Dick ducked down another alley and behind a trash can, his eyes darting about him for some place more secure – and there, over the road, suddenly illuminated by a brilliant shaft of sunlight was St. Stephens Church with its doors wide open. Dick smiled – well a church was a place of sanctuary after all.
Dick quickly turned his coat inside out, transforming from a green to a brown coat and spotted a beaten old brown fedora on the top of the trash can. An instant disguise! Somebody up there must really like me, thought Dick. He made his way across the street, keeping watch as he crossed the road but all was clear. Dick made it through the doors of the church, finally coming to rest on a pew.

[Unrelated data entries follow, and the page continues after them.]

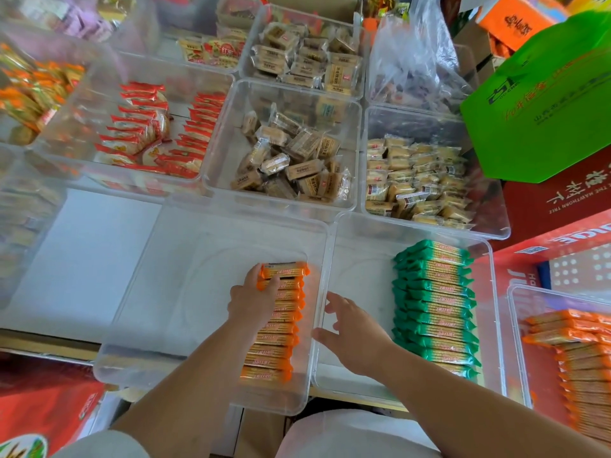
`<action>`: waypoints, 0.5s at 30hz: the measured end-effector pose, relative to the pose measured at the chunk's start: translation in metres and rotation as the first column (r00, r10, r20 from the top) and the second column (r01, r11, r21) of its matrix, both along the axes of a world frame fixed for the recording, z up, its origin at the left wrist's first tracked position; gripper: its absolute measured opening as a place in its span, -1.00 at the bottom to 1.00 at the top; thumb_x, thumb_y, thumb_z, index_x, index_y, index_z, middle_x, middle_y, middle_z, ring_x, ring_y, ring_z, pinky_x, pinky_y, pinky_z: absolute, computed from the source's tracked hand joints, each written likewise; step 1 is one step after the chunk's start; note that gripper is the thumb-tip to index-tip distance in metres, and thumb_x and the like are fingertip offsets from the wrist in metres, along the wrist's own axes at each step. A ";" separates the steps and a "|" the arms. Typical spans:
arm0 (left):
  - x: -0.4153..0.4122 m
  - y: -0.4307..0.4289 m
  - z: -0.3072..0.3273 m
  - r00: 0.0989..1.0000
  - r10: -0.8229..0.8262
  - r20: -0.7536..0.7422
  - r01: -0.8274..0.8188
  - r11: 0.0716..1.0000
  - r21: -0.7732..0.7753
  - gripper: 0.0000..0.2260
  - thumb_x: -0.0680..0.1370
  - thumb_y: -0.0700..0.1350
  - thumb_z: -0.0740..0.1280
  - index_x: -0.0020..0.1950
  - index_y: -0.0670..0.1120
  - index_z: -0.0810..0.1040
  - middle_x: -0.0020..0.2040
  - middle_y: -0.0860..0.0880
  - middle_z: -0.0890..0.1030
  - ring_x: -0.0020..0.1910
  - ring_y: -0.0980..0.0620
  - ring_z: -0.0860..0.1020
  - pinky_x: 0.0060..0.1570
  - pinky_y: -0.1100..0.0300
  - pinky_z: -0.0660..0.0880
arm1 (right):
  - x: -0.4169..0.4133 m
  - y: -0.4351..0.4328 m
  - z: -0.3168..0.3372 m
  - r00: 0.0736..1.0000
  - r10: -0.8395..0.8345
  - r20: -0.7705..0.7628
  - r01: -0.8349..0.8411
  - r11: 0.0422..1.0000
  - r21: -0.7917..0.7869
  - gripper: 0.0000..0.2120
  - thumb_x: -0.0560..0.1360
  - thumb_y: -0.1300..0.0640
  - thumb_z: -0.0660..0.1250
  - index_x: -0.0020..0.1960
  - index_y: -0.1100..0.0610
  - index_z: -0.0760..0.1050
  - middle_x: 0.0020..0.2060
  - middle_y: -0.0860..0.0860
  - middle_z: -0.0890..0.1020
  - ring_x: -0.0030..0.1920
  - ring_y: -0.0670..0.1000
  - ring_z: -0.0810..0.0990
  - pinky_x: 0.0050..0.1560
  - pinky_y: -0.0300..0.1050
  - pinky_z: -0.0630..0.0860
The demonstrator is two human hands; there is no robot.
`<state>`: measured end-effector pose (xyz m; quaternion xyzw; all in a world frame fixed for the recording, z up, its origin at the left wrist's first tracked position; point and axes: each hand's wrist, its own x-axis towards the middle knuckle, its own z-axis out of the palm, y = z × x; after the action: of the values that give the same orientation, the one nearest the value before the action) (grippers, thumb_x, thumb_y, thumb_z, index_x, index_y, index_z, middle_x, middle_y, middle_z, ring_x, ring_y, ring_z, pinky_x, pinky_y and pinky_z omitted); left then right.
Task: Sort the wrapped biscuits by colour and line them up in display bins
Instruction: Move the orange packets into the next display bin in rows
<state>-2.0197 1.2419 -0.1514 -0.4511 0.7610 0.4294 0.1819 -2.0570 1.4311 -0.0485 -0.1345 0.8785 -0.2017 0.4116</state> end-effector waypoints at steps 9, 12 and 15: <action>0.028 0.003 0.006 0.987 0.153 0.055 -0.160 0.972 0.173 -0.55 0.61 0.35 0.05 0.49 0.32 0.20 0.22 -0.07 0.38 0.09 -0.14 0.47 0.14 -0.19 0.50 | 0.001 0.002 0.000 1.000 -0.024 0.014 0.024 0.999 -0.023 -0.28 0.58 -0.14 0.36 0.61 -0.08 0.09 0.45 -0.12 0.41 0.34 -0.03 0.49 0.35 -0.02 0.47; 0.029 0.001 0.011 0.986 0.160 0.040 -0.165 0.955 0.246 -0.56 0.57 0.37 0.06 0.45 0.36 0.24 0.23 -0.07 0.46 0.07 -0.13 0.55 0.10 -0.17 0.55 | 0.001 0.002 -0.001 0.999 -0.031 0.019 0.032 0.999 -0.031 -0.29 0.57 -0.13 0.36 0.61 -0.09 0.10 0.44 -0.10 0.43 0.34 -0.01 0.50 0.36 0.01 0.48; 0.032 -0.004 0.013 0.984 0.175 0.044 -0.180 0.936 0.302 -0.50 0.48 0.42 0.09 0.41 0.39 0.27 0.24 -0.06 0.53 0.11 -0.15 0.60 0.09 -0.21 0.58 | 0.001 0.001 0.000 0.999 -0.042 0.030 0.044 0.998 -0.047 -0.30 0.57 -0.14 0.36 0.60 -0.10 0.11 0.44 -0.10 0.43 0.34 0.00 0.50 0.36 0.03 0.48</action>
<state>-1.9875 1.2379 -0.1387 -0.4881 0.6404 0.5524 0.2159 -2.0562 1.4325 -0.0481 -0.1226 0.8700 -0.2334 0.4166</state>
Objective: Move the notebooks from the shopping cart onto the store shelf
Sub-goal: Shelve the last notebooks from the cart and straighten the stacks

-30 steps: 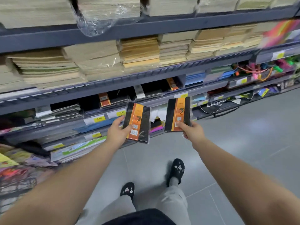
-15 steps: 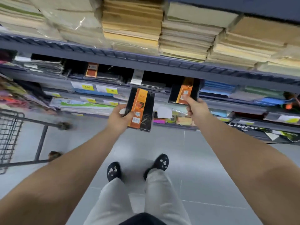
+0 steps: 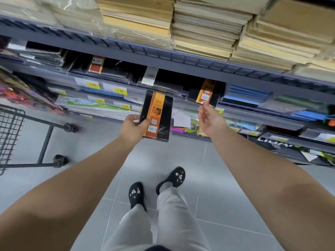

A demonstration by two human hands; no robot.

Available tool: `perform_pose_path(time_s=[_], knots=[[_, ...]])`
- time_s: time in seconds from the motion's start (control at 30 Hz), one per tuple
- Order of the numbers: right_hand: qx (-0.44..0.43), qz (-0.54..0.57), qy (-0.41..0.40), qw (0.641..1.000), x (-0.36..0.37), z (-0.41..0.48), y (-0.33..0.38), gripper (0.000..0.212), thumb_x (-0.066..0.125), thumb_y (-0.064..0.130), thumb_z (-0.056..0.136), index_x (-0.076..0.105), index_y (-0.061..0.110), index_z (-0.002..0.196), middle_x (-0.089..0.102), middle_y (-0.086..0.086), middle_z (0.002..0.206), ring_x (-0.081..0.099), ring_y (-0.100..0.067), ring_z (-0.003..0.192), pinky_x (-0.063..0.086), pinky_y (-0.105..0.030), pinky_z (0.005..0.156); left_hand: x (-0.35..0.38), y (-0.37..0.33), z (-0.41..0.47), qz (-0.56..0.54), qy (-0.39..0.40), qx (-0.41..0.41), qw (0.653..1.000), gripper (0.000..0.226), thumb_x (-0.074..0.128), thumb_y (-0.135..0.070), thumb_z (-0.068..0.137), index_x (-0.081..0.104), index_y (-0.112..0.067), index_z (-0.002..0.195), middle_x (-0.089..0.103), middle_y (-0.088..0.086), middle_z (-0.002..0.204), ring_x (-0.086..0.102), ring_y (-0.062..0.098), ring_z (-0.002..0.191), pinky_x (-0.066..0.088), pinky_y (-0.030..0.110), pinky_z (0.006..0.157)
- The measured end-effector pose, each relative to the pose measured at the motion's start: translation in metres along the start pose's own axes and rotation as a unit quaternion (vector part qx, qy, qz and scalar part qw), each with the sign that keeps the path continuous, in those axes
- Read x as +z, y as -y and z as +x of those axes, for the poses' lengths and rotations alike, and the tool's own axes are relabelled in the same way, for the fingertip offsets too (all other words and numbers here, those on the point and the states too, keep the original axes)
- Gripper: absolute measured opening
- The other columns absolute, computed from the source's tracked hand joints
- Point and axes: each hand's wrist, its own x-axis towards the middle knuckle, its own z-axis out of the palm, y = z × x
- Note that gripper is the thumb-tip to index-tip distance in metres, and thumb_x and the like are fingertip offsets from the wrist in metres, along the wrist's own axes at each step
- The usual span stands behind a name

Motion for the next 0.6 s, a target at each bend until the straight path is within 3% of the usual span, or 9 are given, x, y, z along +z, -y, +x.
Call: perform_pose_path(time_s=[0.23,0.33,0.4,0.47,0.53,0.6], knots=[[-0.034,0.037,-0.024,0.998,0.015,0.008,0.022,0.017,0.069,0.021,0.086,0.068,0.01,0.098,0.073,-0.002,0.1,0.069,-0.009,0.088,0.058,-0.022,0.077,0.008,0.001,-0.003,-0.022,0.012,-0.014,1.0,0.038,0.066,-0.034,0.087,0.052,-0.011,0.115,0.067,0.003,0.097,0.067,0.012,0.076,0.051,0.023,0.061],[-0.031,0.007,-0.059,0.998,0.015,0.008,0.015,0.023,0.071,0.03,0.083,0.067,0.012,0.097,0.071,0.001,0.088,0.065,-0.006,0.07,0.057,-0.018,0.064,0.011,0.002,-0.007,-0.032,0.031,-0.02,0.999,0.033,0.064,-0.034,0.089,0.051,-0.014,0.111,0.068,0.005,0.1,0.067,0.014,0.078,0.051,0.024,0.062],[-0.031,-0.056,-0.045,0.997,0.008,0.005,0.005,0.029,0.072,0.034,0.081,0.064,0.012,0.099,0.066,0.001,0.08,0.062,-0.007,0.066,0.057,-0.019,0.067,0.013,0.004,-0.012,-0.029,0.044,-0.021,0.998,0.036,0.063,-0.035,0.089,0.05,-0.014,0.115,0.067,0.004,0.102,0.067,0.011,0.077,0.05,0.022,0.059],[-0.029,-0.169,-0.005,0.985,-0.001,-0.002,-0.009,0.039,0.072,0.04,0.079,0.061,0.015,0.107,0.065,0.0,0.086,0.062,-0.01,0.073,0.055,-0.022,0.067,0.016,0.006,-0.017,-0.035,0.056,-0.024,0.998,0.036,0.062,-0.034,0.09,0.049,-0.013,0.115,0.067,0.004,0.101,0.066,0.01,0.076,0.049,0.021,0.058],[-0.028,-0.298,0.038,0.953,-0.012,-0.014,-0.022,0.045,0.073,0.044,0.078,0.059,0.017,0.111,0.066,0.0,0.092,0.061,-0.012,0.074,0.051,-0.023,0.062,0.021,0.007,-0.024,-0.035,0.072,-0.022,0.997,0.031,0.061,-0.034,0.091,0.048,-0.015,0.111,0.066,0.003,0.096,0.065,0.01,0.075,0.049,0.021,0.058],[-0.027,-0.376,0.087,0.922,-0.023,-0.027,-0.034,0.037,0.069,0.042,0.082,0.062,0.016,0.107,0.066,0.002,0.087,0.059,-0.012,0.071,0.046,-0.023,0.061,0.028,0.006,-0.033,-0.03,0.1,-0.011,0.994,0.028,0.06,-0.033,0.092,0.048,-0.015,0.108,0.066,0.001,0.091,0.065,0.009,0.075,0.048,0.021,0.058]])
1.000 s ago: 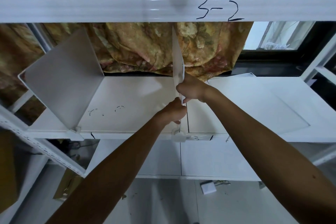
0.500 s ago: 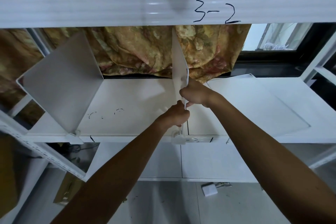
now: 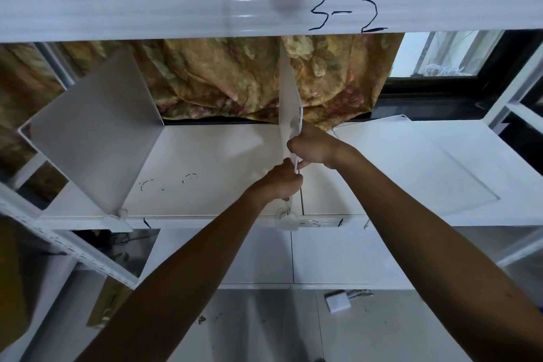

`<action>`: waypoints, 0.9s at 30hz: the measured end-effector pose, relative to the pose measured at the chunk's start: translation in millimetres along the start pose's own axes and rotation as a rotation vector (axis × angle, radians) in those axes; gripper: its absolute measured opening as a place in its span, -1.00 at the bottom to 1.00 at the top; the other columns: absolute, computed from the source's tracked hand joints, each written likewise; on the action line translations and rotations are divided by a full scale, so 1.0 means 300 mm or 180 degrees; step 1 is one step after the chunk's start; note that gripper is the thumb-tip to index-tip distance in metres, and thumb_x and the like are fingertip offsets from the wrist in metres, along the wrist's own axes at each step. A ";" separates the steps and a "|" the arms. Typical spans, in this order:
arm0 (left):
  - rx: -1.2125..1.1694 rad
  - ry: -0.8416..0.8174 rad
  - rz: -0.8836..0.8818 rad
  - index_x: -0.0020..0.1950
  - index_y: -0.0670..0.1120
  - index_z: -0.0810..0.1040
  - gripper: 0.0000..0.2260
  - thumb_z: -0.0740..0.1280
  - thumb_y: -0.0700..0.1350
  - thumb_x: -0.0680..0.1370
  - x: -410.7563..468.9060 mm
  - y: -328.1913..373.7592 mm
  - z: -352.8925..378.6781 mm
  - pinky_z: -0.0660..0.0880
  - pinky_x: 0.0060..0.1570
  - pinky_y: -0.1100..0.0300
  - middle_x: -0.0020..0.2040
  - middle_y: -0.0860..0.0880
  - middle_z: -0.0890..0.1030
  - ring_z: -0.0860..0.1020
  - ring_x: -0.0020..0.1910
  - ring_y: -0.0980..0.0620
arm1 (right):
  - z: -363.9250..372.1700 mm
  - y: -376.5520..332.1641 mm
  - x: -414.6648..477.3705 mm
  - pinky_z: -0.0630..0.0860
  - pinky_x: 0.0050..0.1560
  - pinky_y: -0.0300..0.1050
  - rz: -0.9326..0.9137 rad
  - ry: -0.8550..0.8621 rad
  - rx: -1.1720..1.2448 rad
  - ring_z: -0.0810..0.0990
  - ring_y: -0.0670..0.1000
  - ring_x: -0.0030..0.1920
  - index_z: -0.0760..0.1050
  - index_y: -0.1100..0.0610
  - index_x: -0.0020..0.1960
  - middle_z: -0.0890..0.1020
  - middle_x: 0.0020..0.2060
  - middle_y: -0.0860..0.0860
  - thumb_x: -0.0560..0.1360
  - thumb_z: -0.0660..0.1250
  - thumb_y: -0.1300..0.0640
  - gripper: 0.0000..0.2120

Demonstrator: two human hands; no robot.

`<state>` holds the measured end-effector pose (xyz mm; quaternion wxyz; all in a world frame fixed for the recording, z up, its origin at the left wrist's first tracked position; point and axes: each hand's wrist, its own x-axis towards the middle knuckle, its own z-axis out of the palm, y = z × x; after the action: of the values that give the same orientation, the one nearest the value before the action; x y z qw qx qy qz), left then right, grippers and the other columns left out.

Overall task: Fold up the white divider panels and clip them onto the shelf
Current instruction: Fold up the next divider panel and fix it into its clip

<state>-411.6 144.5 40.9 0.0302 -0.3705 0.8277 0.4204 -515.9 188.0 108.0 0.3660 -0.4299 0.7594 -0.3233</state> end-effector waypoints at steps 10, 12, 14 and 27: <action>0.0187 -0.0033 -0.0024 0.45 -0.07 0.19 -0.52 0.09 -0.11 0.52 -0.020 -0.020 -0.019 0.61 0.06 -0.07 0.26 -0.14 0.47 0.59 -0.01 -0.07 | 0.016 -0.006 -0.005 0.71 -0.09 0.10 0.0046 -0.0069 0.0195 0.60 0.24 0.12 0.34 0.22 0.38 0.53 0.21 0.21 0.36 0.21 0.19 -0.42; 0.0172 -0.0034 -0.0039 0.44 -0.09 0.19 -0.53 0.09 -0.12 0.52 -0.025 -0.022 -0.018 0.61 0.06 -0.07 0.25 -0.14 0.47 0.59 -0.01 -0.07 | 0.023 -0.011 -0.011 0.71 -0.10 0.09 0.0041 -0.0082 0.0169 0.60 0.23 0.12 0.32 0.21 0.39 0.53 0.21 0.20 0.29 0.21 0.14 -0.35; 0.0150 -0.0030 -0.0042 0.43 -0.10 0.20 -0.55 0.09 -0.12 0.53 -0.026 -0.014 -0.020 0.60 0.08 -0.06 0.26 -0.13 0.46 0.58 0.00 -0.06 | 0.017 -0.020 -0.014 0.71 -0.10 0.09 0.0022 -0.0086 0.0166 0.60 0.24 0.12 0.31 0.23 0.42 0.53 0.22 0.19 0.29 0.20 0.15 -0.32; 0.0140 -0.0065 0.0025 0.46 -0.07 0.18 -0.52 0.10 -0.09 0.53 -0.021 0.008 -0.017 0.62 0.04 -0.04 0.28 -0.09 0.43 0.57 0.00 -0.05 | -0.001 -0.017 -0.010 0.71 -0.12 0.08 0.0053 0.0005 0.0113 0.59 0.27 0.13 0.35 0.24 0.37 0.52 0.15 0.18 0.48 0.19 0.27 -0.55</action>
<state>-407.2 145.3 48.0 0.0452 -0.3622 0.8378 0.4060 -512.8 188.5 113.2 0.3757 -0.4168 0.7574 -0.3339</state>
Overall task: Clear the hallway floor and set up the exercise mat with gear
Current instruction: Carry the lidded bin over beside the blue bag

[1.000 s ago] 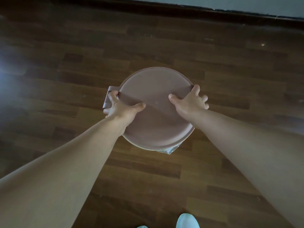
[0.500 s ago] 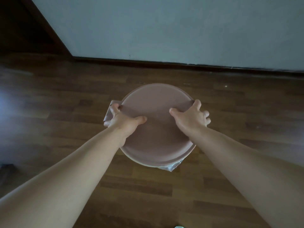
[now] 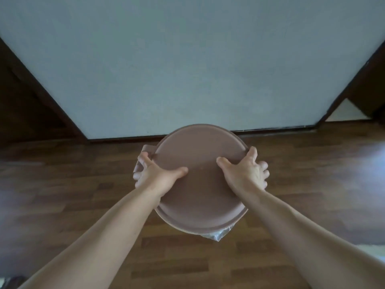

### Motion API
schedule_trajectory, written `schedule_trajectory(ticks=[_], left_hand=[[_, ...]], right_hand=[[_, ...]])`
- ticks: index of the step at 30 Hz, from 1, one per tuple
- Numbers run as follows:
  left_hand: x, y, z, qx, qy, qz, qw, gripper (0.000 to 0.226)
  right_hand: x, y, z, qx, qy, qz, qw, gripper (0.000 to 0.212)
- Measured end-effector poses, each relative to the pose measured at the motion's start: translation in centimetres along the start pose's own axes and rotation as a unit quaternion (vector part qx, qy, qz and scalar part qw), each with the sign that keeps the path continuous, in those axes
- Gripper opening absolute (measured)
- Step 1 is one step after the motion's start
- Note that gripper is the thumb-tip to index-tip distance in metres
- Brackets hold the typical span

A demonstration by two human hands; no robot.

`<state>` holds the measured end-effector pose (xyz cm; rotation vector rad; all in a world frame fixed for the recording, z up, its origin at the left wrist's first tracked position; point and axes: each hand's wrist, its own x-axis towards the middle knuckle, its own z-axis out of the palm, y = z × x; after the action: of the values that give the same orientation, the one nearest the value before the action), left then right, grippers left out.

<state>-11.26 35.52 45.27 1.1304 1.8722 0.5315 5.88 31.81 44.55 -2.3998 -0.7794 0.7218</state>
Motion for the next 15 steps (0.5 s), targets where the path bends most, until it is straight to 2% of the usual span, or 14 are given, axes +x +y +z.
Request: schedule_trajectory(ticks=[6, 15], left_hand=[[-7.8, 4.6, -1.5, 0.024, -0.035, 0.018, 0.999, 0.113], [-17.0, 9.2, -1.5, 0.07, -0.11, 0.139, 0.982, 0.109]], right_hand=[[-5.0, 0.6, -8.2, -0.003, 0.053, 0.029, 0.998, 0.088], [-11.7, 3.7, -18.8, 0.039, 0.139, 0.083, 0.986, 0.084]])
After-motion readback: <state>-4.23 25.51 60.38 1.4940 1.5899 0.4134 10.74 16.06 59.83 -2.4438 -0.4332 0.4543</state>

Stashing the money under the pew, Dick looked around him – the place seemed empty; he took off the hat and sat back in the pew. Dick closed his eyes; the church felt a little cold but all he had to do now was wait and let the furore pass, then he could take his windfall home; he resisted the urge to count the money, but figured that there would be more than enough to pay off his bookie and get that sharp looking suit he had seen in the window of the store where Delores worked.
A sound from the front of the church made Dick look up to see some sort of priest, kneeling in front of the alter and murmuring some sort of prayer. Dick realised he might have to explain his presence to someone. He remembered his Grandmother, who had died years before; she was always going to church.
‘Can I be of any assistance?’ Dick looked up to the priest, who had a placid face, greying hair and oddly familiar brown eyes.
‘No thank you Father. I just wanted…to sit and remember my Grandmother. She was a God fearing woman - if that is alright of course?’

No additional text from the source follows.